## Aim of the exercise
With nothing left out, give the data back exactly.

## Data section

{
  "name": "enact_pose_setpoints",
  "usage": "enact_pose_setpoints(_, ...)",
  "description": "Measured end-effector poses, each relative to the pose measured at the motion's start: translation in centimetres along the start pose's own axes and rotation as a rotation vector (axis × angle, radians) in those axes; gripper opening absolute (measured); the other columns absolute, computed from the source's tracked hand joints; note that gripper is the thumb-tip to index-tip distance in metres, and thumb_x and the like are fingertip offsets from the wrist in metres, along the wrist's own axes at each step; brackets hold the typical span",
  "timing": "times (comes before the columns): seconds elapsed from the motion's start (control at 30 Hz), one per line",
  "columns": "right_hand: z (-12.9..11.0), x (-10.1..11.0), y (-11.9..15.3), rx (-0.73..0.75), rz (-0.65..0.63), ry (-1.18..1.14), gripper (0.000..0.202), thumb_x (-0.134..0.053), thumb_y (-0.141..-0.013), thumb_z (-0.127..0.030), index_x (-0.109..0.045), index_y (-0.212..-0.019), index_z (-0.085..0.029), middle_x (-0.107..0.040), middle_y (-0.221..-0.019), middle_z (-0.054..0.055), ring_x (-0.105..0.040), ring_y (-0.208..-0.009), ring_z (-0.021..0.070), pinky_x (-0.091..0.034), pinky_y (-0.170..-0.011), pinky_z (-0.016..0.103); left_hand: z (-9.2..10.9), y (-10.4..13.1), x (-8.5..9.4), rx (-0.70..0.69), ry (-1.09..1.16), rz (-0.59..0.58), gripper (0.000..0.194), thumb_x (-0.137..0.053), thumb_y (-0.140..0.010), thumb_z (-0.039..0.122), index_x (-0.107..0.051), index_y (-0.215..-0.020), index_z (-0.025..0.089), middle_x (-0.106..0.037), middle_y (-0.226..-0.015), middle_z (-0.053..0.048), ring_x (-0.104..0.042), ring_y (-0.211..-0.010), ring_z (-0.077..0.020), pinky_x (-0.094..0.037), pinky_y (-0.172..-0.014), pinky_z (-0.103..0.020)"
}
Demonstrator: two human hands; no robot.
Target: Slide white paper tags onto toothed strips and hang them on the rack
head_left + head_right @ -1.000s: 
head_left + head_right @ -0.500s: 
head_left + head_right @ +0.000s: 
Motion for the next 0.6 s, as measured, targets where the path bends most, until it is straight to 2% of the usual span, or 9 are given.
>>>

## Solution to this problem
{
  "name": "enact_pose_setpoints",
  "usage": "enact_pose_setpoints(_, ...)",
  "description": "Measured end-effector poses, each relative to the pose measured at the motion's start: translation in centimetres along the start pose's own axes and rotation as a rotation vector (axis × angle, radians) in those axes; gripper opening absolute (measured); the other columns absolute, computed from the source's tracked hand joints; note that gripper is the thumb-tip to index-tip distance in metres, and thumb_x and the like are fingertip offsets from the wrist in metres, along the wrist's own axes at each step; brackets hold the typical span",
  "timing": "times (comes before the columns): seconds elapsed from the motion's start (control at 30 Hz), one per line",
  "columns": "right_hand: z (-12.9..11.0), x (-10.1..11.0), y (-11.9..15.3), rx (-0.73..0.75), rz (-0.65..0.63), ry (-1.18..1.14), gripper (0.000..0.202), thumb_x (-0.134..0.053), thumb_y (-0.141..-0.013), thumb_z (-0.127..0.030), index_x (-0.109..0.045), index_y (-0.212..-0.019), index_z (-0.085..0.029), middle_x (-0.107..0.040), middle_y (-0.221..-0.019), middle_z (-0.054..0.055), ring_x (-0.105..0.040), ring_y (-0.208..-0.009), ring_z (-0.021..0.070), pinky_x (-0.091..0.034), pinky_y (-0.170..-0.011), pinky_z (-0.016..0.103); left_hand: z (-9.2..10.9), y (-10.4..13.1), x (-8.5..9.4), rx (-0.70..0.69), ry (-1.09..1.16), rz (-0.59..0.58), gripper (0.000..0.194), thumb_x (-0.137..0.053), thumb_y (-0.140..0.010), thumb_z (-0.039..0.122), index_x (-0.107..0.051), index_y (-0.215..-0.020), index_z (-0.025..0.089), middle_x (-0.106..0.037), middle_y (-0.226..-0.015), middle_z (-0.053..0.048), ring_x (-0.104..0.042), ring_y (-0.211..-0.010), ring_z (-0.077..0.020), pinky_x (-0.094..0.037), pinky_y (-0.172..-0.014), pinky_z (-0.103..0.020)"
}
Demonstrator: two human hands; no robot.
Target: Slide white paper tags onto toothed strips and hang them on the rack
head_left + head_right @ -1.000s: 
head_left + head_right @ -0.500s: 
head_left + head_right @ +0.000s: 
Motion for the next 0.6 s, as measured, targets where the path bends most, until it is straight to 2% of the usual span, or 9 are given.
>>>

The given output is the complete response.